#### TASK GOAL:
Each line from the one that contains "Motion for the" to the end of the material must be quoted exactly; include both end lines and nothing else.

#### INFORMATION SUPPLIED:
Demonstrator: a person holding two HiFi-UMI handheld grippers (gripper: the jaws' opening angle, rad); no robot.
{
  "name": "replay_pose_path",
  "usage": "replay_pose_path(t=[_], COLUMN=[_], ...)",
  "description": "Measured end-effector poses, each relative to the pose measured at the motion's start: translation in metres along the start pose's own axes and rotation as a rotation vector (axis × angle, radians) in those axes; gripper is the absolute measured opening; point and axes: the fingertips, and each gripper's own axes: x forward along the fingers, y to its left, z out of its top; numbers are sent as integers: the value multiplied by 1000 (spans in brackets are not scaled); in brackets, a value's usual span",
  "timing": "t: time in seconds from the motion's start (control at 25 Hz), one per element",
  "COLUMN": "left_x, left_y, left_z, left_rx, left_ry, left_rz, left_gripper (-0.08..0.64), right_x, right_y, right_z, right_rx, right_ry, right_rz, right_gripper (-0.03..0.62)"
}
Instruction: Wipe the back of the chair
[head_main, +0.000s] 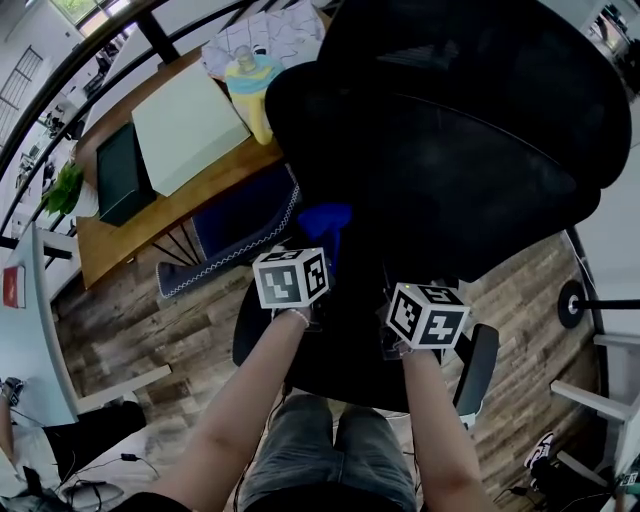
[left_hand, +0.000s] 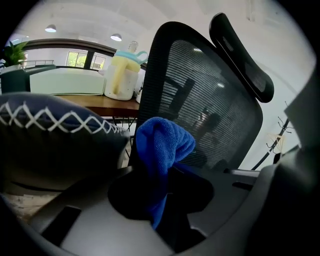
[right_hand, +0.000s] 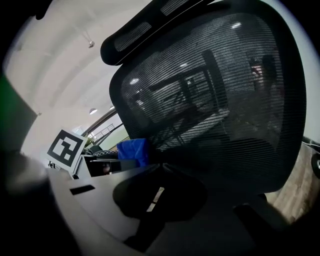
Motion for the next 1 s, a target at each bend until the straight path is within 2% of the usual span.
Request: replay_pose_path(t=[0.32, 0.48, 0.84, 1.0], left_x=[-26, -49, -107, -133], left_y=[-23, -37, -78, -97], left_z=[6, 12, 16, 24], left_rx=[74, 104, 122, 153], left_ry=[1, -1, -34, -64], left_rz=[-50, -79, -173, -222], left_gripper=[100, 100, 100, 100], right_x=[-30, -54, -114, -142], right_y=[0, 11, 27, 28], right_z=[10, 17, 21, 28], right_rx=[-19, 0, -64, -112], right_ry=[-35, -71, -112, -132], right_rz=[8, 51, 82, 85], right_gripper=[31, 31, 31, 31])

#### RESPONSE TO THIS EXERCISE:
Motion for the next 1 s, a target at each bend until the straight path is within 2% of the usual span.
Request: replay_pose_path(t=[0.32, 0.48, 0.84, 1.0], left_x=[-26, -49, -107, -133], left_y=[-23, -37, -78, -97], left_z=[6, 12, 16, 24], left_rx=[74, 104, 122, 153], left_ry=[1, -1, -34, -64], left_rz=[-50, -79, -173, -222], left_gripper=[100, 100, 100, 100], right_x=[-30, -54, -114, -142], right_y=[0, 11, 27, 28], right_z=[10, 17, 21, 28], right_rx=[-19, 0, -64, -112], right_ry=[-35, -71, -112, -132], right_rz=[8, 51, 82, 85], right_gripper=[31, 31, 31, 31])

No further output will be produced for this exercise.